In general use, that may mean that the motor, if already at its travel limit, sees a high current stall condition until the button is released. But so be it. Like 737MAX pilots, I believe the pilot should trump the computer, right ?

Doug

.


----------



## Anopek (Dec 19, 2020)

2013CruzeFan said:


> Hired mechanic through yourmechanic.com to replace driver's side power window regulator. After he replaced it, express up is not working. Window tries to go up then immediately goes back to where it was. Goes back and forth between 1/4 and 1/3 up. He tried to program it by holding the switch in the up position for 4 seconds with the window at the top. Was that long enough? yourmechanic.com's own guide says 10 seconds:
> 
> 
> 
> ...


What was the resolution on this? I’m having a similar issue.


----------



## Jeff D (Mar 26, 2013)

Just a thought, could any of these replacements be the 2 wire non express up/down motor not the 7 wire express models. It looks like the 7 wire harness would still plug in the 2 wire motor.


----------



## Thebigzeus (Dec 2, 2018)

Jeff D said:


> Just a thought, could any of these replacements be the 2 wire non express up/down motor not the 7 wire express models.
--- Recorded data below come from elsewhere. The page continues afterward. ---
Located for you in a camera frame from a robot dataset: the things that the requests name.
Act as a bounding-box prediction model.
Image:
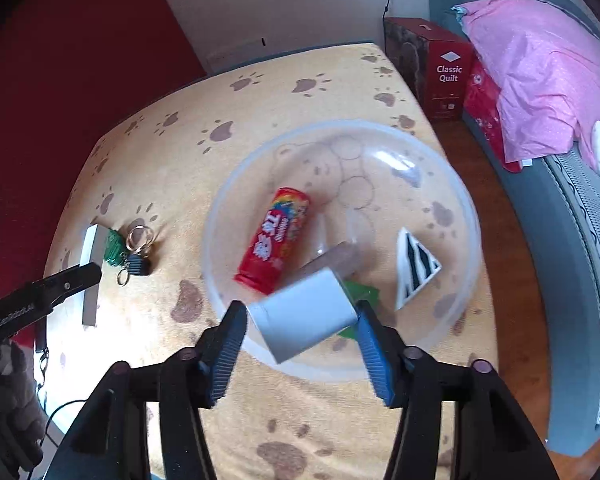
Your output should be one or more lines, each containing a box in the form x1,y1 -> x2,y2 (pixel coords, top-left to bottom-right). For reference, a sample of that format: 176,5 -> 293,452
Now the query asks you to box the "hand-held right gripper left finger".
45,300 -> 248,480

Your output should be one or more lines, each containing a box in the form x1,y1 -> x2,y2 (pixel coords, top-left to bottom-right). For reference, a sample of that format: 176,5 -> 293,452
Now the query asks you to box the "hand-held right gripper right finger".
356,300 -> 561,480

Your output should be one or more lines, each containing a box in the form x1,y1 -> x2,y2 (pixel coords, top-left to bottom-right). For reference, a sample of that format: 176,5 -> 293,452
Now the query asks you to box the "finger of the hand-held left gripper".
27,262 -> 103,311

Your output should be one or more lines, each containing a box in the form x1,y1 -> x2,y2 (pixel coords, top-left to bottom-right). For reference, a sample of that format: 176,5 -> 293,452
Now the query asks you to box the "pale grey wooden block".
79,224 -> 112,327

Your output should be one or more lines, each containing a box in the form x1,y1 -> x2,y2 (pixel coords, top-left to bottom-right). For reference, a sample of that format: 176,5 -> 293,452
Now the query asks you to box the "green keychain tag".
102,228 -> 131,267

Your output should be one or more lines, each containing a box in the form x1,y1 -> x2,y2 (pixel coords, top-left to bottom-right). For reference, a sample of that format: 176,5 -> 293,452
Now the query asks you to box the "green mahjong tile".
337,280 -> 381,338

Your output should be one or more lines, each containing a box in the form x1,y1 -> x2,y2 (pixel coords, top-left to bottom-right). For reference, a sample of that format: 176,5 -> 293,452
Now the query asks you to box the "short white block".
247,267 -> 359,365

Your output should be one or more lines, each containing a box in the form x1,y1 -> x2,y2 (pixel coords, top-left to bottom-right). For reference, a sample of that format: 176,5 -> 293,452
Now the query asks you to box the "zebra striped triangular block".
394,227 -> 443,312

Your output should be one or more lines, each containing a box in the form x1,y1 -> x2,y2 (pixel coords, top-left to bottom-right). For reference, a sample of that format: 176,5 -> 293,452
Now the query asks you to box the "red snack can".
234,187 -> 312,295

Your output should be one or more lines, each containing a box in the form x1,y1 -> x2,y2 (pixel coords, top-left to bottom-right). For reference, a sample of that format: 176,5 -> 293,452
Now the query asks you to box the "clear plastic bowl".
200,119 -> 482,383

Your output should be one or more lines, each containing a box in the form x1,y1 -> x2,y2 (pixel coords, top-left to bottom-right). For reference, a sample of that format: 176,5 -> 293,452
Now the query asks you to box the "person's left hand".
0,340 -> 48,476

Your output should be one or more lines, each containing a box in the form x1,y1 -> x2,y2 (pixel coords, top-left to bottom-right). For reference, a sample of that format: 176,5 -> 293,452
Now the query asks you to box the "grey bed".
427,0 -> 600,461

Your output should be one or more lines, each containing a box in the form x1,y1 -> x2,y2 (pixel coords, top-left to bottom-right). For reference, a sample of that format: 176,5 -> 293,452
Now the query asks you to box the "red printed bag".
462,60 -> 523,175

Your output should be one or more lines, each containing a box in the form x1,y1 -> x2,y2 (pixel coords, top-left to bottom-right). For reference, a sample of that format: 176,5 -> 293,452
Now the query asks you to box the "red cardboard box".
384,17 -> 476,123

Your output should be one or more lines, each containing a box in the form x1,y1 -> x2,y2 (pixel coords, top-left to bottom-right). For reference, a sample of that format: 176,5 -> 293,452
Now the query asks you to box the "pink quilt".
452,0 -> 600,171

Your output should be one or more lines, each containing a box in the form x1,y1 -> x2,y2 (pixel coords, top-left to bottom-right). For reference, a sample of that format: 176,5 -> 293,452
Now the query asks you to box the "black floor cable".
35,350 -> 88,446
It looks like the 7 wire harness would still plug in the 2 wire motor.


I think that is plausible


----------



## 2014cruzeltrs (Jan 3, 2021)

Did anyone find the solution? It seems like the problem starts when I hit express down. I checked the box of the window regulator I put in and it was a 7 wire motor, though.


----------



## fooman (Jan 26, 2021)

Does anyone know the actual reprogramming procedure for these express up/down windows? I have heard several different sequences.


----------



## Blasirl (Mar 31, 2015)

fooman said:


> Does anyone know the actual reprogramming procedure for these express up/down windows? I have heard several different sequences.


_This is from the CCruze manual for overseas vehicles:_

*Programming the Power Windows*

If the battery on the vehicle has been recharged or disconnected, or is not working, the windows will need to be reprogrammed for the express-up feature to work. Before reprogramming, replace or recharge the vehicle's battery.

To program each front window: 1. With the ignition in ACC/ ACCESSORY or ON/RUN, or when RAP is active, close all doors.

2. Press and hold the power window switch until the window is fully open.

3. Pull the power window switch up until the window is fully closed.

4. Continue holding the switch up for approximately two seconds after the window is completely closed.

The window is now reprogrammed.

Repeat the process for the other windows.

_And this one from the Forum:_









Power window regulator..


Hello all, I'm new here so my apologies if I'm THAT GUY (well, girl) who is posting in the wrong place, didn't search thorough enough before posting, etc. Ok, I have a 2011 Cruze, and the day before yesterday I got in my car, rolled down the window which made an odd buzzing noise that I'd...




www.cruzetalk.com


----------



## fooman (Jan 26, 2021)

yeah, i have done that multiple times ....... still a no go. my window goes up / down / up part way......etc. It will work okay for a while...then wack out........ crazy!


----------



## Vandy1998 (Dec 12, 2020)

I have replaced my regulator after the plastic tabs broke and used a junk Dorman. About a year later the Dorman came apart too. Somehow the cable got caught up and my window wouldn’t roll up. So I took it back since it was under warranty and got a new one and installed it. Ever since my window sometimes with go all the way down and when you roll it up it’ll go 3/4 of the way up and all back down. It will do it maybe 5-10 times then It'll go all the way up. Tried relearning the switch and it still does it. Now my truck opens randomly. I’ve also replaced my turbo, oil pan since the threads stripped out, and every plastic piece that has to do with coolant since it cracks for no reason. These cars are such piles of shits. I hope mine burns up which I think it might because sometimes it smells like electrical burning about 5 minutes of driving. Burn ************ burn 🔥


----------